Your answer must be the listing, given again word for word.
☆ ☆ ☆ ☆ ☆ ☆ ☆
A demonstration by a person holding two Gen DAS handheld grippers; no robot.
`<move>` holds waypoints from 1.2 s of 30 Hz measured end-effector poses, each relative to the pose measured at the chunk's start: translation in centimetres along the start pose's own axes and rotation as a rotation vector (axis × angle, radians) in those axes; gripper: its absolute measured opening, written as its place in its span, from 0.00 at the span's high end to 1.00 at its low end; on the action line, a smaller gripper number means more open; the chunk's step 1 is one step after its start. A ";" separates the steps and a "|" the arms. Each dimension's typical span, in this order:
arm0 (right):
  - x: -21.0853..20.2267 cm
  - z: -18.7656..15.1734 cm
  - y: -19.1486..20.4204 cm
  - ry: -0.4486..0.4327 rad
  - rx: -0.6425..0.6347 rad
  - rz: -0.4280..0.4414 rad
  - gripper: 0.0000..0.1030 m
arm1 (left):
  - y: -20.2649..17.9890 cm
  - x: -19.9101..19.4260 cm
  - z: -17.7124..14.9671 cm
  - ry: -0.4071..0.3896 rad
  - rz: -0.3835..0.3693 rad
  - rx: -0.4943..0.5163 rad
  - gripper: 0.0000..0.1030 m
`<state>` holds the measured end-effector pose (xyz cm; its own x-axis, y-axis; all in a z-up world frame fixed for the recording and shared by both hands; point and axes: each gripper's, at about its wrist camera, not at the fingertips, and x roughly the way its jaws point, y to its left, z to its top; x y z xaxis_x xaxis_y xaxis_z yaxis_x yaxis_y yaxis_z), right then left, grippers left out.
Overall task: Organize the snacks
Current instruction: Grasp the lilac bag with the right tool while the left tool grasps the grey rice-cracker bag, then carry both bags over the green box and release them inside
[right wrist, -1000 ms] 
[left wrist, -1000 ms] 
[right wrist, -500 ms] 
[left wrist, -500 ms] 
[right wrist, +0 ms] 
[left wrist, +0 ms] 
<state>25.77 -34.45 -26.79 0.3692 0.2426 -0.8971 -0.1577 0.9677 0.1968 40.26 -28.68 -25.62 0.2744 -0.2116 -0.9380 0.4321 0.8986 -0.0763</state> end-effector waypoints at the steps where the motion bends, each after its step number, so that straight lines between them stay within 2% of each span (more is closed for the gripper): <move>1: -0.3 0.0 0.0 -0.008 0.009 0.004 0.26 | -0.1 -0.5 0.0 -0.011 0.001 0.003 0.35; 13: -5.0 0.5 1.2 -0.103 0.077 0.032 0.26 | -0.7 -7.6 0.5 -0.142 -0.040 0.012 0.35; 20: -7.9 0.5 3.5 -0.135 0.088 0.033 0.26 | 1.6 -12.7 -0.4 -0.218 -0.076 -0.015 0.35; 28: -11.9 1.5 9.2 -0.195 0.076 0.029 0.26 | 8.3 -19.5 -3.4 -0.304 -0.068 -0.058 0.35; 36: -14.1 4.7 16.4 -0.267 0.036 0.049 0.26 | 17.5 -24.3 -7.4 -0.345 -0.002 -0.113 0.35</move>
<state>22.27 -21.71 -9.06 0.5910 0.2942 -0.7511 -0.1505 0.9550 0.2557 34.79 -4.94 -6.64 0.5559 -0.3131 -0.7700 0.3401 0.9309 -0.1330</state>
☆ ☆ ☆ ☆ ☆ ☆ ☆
▸ Exercise solution:
A demonstration by a person holding two Gen DAS handheld grippers; no robot.
`<move>` holds waypoints from 1.2 s of 30 Hz measured end-effector poses, each relative to the pose measured at the chunk's start: translation in centimetres along the start pose's own axes and rotation as a rotation vector (axis × angle, radians) in those axes; gripper: its absolute measured opening, written as its place in its span, from 0.00 at the span's high end to 1.00 at its low end; on the action line, a smaller gripper number means more open; the chunk's step 1 is one step after its start. A ";" separates the steps and a "|" the arms. Each dimension's typical span, in this order:
arm0 (right):
  - x: -21.0853..20.2267 cm
  - z: -18.7656..15.1734 cm
  - y: -19.1486..20.4204 cm
  - ry: -0.4486..0.4327 rad
  - rx: -0.6425..0.6347 rad
  - rz: -0.4280..0.4414 rad
  - gripper: 0.0000..0.1030 m
arm1 (left):
  - y: -20.2649..17.9890 cm
  - x: -19.9101..19.4260 cm
  - z: -17.7124..14.9671 cm
  - ry: -0.4071..0.3896 rad
  - rz: -0.3835..0.3693 rad
  - rx: -0.4943..0.5163 rad
  - gripper: 0.0000..0.1030 m
`<state>` holds the measured end-effector pose (xyz cm; its own x-axis, y-axis; all in a z-up world frame fixed for the recording and shared by both hands; point and axes: each gripper's, at about its wrist camera, not at the fingertips, and x roughly the way its jaws point, y to its left, z to its top; x y z xaxis_x xaxis_y xaxis_z yaxis_x yaxis_y yaxis_z), right then left, grippers left out.
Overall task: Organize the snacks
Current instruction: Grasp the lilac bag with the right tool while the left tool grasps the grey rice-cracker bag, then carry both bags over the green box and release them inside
[right wrist, -1000 ms] 
[left wrist, -1000 ms] 
[right wrist, -500 ms] 
[left wrist, -500 ms] 
[right wrist, +0 ms] 
[left wrist, +0 ms] 
<state>25.77 -34.45 -26.79 0.3692 0.2426 -0.8971 -0.1577 0.9677 0.1968 40.26 -28.68 -25.62 0.2744 -0.2116 -0.9380 0.4321 0.8986 -0.0763</state> end-effector waypoints at the steps where the motion bends, each after its step number, so that straight lines between them stay within 2% of each span (more is closed for the gripper): <move>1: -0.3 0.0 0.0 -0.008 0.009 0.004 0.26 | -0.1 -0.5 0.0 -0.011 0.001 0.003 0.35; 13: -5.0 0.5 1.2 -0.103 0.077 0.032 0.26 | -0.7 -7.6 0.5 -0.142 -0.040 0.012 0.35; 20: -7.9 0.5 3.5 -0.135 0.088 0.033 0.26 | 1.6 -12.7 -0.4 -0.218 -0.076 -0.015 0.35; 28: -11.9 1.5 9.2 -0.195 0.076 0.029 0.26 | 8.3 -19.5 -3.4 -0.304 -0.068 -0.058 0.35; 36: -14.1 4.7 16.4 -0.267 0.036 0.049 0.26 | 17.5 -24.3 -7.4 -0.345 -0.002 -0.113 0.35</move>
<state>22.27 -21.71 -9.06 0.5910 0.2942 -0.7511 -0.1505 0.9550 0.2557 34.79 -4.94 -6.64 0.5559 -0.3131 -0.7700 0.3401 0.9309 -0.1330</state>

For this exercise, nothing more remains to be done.